A list with class c("boxM", "htest") containing the following components:

statistic

the chi-square (approximate) statistic for Box's M test, where large values imply the covariance matrices differ.

parameter

the degrees of freedom for the test statistic.

p.value

the p-value of the test

ngroups

the number of levels of the group variable

cov

a list of the group covariance matrices, of length ngroups

pooled

the pooled covariance matrix

means

a matrix whose ngroups+1 rows are the means of the variables, followed by those for pooled data.

logDet

a vector of length ngroups+1 containing the natural logarithm of each matrix in cov, followed by that for the pooled covariance matrix

df

a vector of the degrees of freedom for all groups, followed by that for the pooled covariance matrix

data.name

a character string giving the names of the data, as extracted from the call

method

the character string "Box's M-test for Homogeneity of Covariance Matrices"

Details

As an object of class "boxM", a few methods are available: print.boxM(), summary.boxM() and plot.boxM().

There is no general provision as yet for handling missing data. Missing data are simply removed, with a warning.

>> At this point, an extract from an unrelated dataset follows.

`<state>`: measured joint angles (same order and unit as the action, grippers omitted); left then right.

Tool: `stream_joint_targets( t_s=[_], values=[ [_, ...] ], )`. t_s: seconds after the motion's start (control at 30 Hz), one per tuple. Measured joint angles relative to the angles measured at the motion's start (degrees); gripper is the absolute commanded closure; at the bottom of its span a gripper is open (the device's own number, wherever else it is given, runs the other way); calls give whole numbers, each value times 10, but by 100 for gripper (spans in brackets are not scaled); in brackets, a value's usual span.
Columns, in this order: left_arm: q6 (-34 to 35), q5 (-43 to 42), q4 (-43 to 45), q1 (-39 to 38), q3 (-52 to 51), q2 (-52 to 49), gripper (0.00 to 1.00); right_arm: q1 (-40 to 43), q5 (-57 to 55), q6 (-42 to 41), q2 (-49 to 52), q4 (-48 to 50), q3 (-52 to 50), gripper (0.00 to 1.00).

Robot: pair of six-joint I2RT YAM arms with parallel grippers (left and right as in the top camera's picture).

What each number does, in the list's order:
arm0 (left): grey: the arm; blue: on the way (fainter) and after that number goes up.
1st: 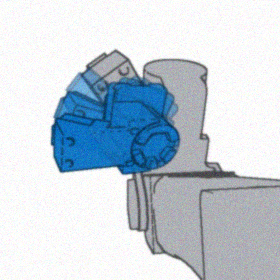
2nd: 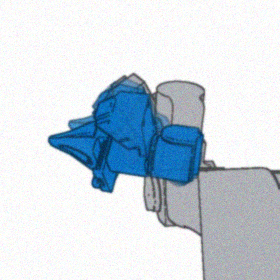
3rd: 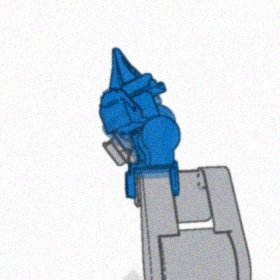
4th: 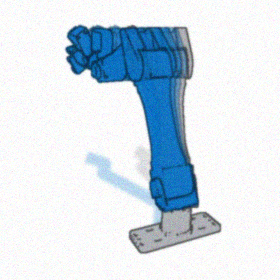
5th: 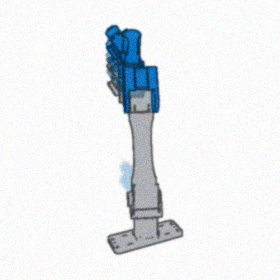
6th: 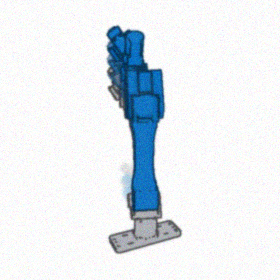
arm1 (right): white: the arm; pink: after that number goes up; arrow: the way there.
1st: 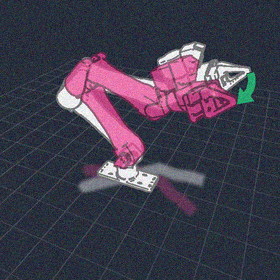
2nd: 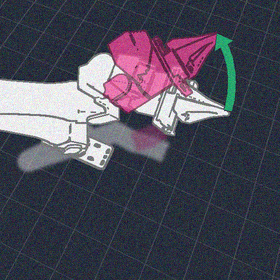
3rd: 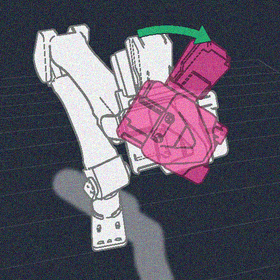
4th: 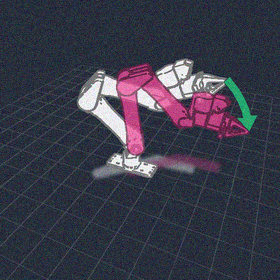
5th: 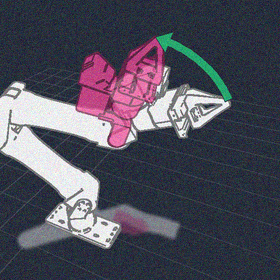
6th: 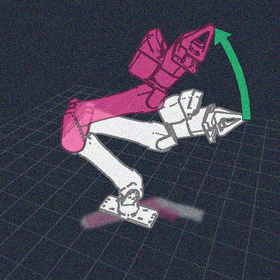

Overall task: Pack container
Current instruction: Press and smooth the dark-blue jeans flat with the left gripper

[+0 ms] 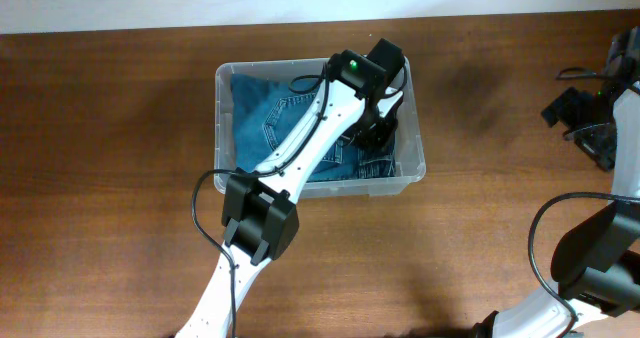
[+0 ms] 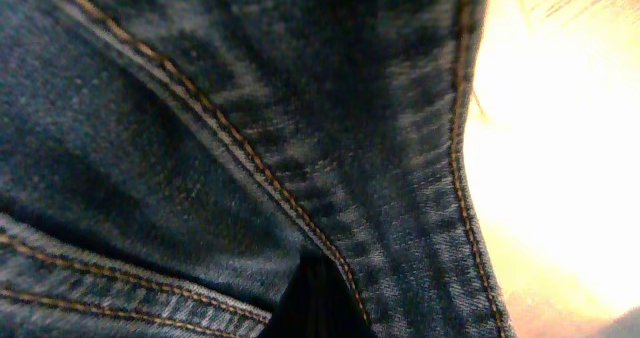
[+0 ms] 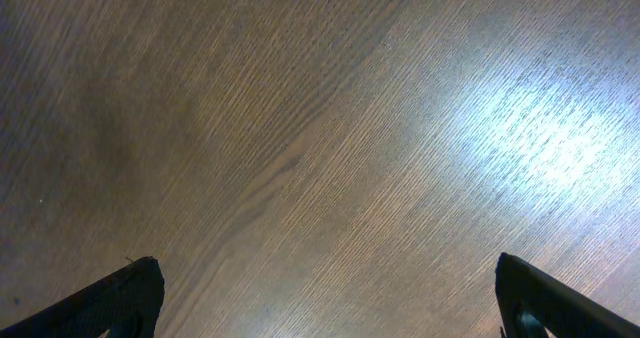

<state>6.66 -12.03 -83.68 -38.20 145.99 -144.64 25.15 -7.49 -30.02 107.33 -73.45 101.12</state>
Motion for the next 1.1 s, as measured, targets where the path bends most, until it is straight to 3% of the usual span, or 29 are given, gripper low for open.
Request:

As well, the computation assumes that the covariance matrix for each group is non-singular, so that \(\log det(S_i)\) can be calculated for each group. At the minimum, this requires that \(n > p\) for each group.

Box's M test for a multivariate linear model highly sensitive to departures from multivariate normality, just as the analogous univariate test. It is also affected adversely by unbalanced designs. Some people recommend to ignore the result unless it is very highly significant, e.g., p < .0001 or worse.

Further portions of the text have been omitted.